## WHAT THE TASK REQUIRES:
In the lines below, look for "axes". Copy each line where it appears.
::::::
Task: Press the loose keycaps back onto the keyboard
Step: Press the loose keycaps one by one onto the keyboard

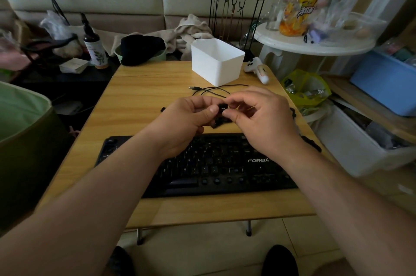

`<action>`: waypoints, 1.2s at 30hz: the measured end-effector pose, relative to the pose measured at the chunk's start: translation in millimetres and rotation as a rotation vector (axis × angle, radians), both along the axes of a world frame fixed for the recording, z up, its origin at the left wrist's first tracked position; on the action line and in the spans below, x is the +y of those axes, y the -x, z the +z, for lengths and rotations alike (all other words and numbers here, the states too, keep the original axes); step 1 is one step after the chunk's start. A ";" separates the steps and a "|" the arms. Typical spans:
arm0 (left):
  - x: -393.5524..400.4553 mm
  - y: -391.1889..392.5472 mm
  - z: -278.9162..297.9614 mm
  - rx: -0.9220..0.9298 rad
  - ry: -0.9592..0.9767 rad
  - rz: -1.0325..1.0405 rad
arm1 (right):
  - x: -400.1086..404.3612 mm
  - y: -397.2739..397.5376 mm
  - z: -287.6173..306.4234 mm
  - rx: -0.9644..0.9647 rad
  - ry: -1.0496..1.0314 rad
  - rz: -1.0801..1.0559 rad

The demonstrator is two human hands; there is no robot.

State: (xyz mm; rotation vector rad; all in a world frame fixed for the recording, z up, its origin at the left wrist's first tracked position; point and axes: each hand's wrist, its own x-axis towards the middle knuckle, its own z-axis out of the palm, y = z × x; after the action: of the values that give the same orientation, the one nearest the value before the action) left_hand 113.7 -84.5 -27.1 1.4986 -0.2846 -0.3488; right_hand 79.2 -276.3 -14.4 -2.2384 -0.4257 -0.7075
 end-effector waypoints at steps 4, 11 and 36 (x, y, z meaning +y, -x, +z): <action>0.0 1.7 0.5 -0.010 -0.014 -0.015 | 0.2 0.0 -0.7 -0.034 0.043 0.002; -6.8 5.9 -0.8 0.021 0.006 -0.026 | -9.2 3.1 0.8 0.009 0.071 0.037; -62.8 75.4 -13.5 0.175 0.088 -0.154 | -57.2 91.1 -5.8 0.190 0.078 -0.064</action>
State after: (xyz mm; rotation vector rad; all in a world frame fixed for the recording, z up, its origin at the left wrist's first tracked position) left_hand 38.3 -147.3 -40.6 1.3534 -0.2734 -0.5802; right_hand -11.9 -333.5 -20.2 -2.3762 -0.2937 -0.5121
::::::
## SOLUTION TO THIS TASK:
`<action>`: waypoints, 1.2s at 30hz: the measured end-effector pose, relative to the pose measured at the chunk's start: translation in millimetres and rotation as a rotation vector (axis × angle, radians), both along the axes of a world frame fixed for the recording, z up, its origin at the left wrist's first tracked position; on the action line and in the spans below, x is the +y of those axes, y the -x, z the +z, for lengths and rotations alike (all other words and numbers here, the states too, keep the original axes); step 1 is one step after the chunk's start. A ";" separates the steps and a "|" the arms. Typical spans:
State: (xyz mm; rotation vector rad; all in a world frame fixed for the recording, z up, its origin at the left wrist's first tracked position; point and axes: each hand's wrist, its own x-axis towards the middle knuckle, its own z-axis out of the palm, y = z × x; after the action: of the values that give the same orientation, the one nearest the value before the action) left_hand 113.7 -84.5 -27.1 1.4986 -0.2846 -0.3488; right_hand 79.2 -276.3 -14.4 -2.2384 -0.4257 -0.7075

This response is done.